The Extractive Industries and Society
2021
DroughtI, Indigenous knowledge, Indigenous hydrosocial endurance, Extractivism, Climate Change
Extractivism is intensifying climate-induced water tensions in indigenous communities. As a response, climate sciences have acknowledged the capacity of Traditional Ecological Knowledge (TEK) for the design and application of ad-hoc adaptation techniques and interventions. However, the mainstream literature on indigenous water-related adaptation has often presented TEK in ways that neglect the knowledge flexibility and its political role in community perseverance and indigenous resurgence. To expand on this analysis, we examine the case of the Aymara community of Quillagua in northern Chile in the context of “extractivist droughts,” or water dispossession caused by the mining complex.
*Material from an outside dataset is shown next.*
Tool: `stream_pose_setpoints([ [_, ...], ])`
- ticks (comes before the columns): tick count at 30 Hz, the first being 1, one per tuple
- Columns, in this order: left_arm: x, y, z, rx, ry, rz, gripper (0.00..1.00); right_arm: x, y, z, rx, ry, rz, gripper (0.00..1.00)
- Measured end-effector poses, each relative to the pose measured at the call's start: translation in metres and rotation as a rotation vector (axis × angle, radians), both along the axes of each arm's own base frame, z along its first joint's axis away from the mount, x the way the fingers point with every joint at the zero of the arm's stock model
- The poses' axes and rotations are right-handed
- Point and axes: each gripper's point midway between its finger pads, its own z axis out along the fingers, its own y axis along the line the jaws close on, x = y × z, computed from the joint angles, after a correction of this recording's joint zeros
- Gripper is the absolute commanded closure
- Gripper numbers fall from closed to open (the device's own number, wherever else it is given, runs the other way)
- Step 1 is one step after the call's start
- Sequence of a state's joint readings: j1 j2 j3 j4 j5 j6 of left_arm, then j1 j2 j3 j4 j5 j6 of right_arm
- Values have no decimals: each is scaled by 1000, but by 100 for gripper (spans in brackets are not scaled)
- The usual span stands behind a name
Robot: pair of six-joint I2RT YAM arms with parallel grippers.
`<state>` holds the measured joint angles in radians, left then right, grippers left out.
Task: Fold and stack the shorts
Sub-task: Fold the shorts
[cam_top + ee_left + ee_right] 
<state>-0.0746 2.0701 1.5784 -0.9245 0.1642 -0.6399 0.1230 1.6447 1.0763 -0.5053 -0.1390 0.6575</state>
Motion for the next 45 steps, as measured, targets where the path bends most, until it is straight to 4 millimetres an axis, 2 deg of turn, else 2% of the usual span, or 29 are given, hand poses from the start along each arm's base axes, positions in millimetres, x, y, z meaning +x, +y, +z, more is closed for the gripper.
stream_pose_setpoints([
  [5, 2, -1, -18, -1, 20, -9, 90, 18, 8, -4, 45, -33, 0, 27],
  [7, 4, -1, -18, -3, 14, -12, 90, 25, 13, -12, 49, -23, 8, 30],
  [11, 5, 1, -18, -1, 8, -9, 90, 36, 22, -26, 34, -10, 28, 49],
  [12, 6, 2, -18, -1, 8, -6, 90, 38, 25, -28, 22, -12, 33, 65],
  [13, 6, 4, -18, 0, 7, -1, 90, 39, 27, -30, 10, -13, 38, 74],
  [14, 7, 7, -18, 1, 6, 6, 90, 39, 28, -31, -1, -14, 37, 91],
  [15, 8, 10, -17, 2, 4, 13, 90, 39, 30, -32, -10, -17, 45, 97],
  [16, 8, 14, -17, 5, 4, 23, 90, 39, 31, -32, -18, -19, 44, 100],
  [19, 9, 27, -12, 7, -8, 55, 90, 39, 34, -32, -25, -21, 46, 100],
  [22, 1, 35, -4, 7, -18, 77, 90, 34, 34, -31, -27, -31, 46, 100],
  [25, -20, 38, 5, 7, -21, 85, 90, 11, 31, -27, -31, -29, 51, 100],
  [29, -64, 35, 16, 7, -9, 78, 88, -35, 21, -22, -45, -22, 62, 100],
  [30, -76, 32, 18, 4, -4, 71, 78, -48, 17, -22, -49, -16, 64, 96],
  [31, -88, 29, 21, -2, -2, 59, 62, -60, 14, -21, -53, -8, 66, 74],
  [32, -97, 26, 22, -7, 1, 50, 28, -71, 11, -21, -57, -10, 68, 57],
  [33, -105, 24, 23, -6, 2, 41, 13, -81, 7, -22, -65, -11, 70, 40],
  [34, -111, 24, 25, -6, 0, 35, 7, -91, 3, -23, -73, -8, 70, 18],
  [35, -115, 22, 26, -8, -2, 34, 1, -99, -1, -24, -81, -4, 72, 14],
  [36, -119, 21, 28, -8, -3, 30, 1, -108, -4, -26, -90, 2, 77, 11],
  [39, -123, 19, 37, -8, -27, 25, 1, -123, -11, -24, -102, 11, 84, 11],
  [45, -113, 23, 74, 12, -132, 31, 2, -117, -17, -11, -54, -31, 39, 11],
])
Specifically, we describe how Quillagueños and Quillagueñas articulate multiple strategies to resist against, co-exist with, and flourish in the face of the entwined effect of extractivism and colonialism on water, or what we call indigenous hydrosocial endurance. Drawing upon an ethno-historical approach, we reconstruct the history of indigenous hydrosocial interventions articulated in Quillagua. Our results suggest that the Aymara community of Quillagua has resorted to four strategies to endure water dispossession over time: endurance by invention, reappropriation, ethnification, and tweaking. Each of these strategies responds to the specific and evolving hydro-political conditions produced by mining extraction that have affected indigenous livelihoods in the Atacama Desert since the 19th century. We conclude the article by arguing that adaptation literature and policy should acknowledge the embodied condition of indigenous knowledges; otherwise, it may be disempowering indigenous struggles against settler-colonialism.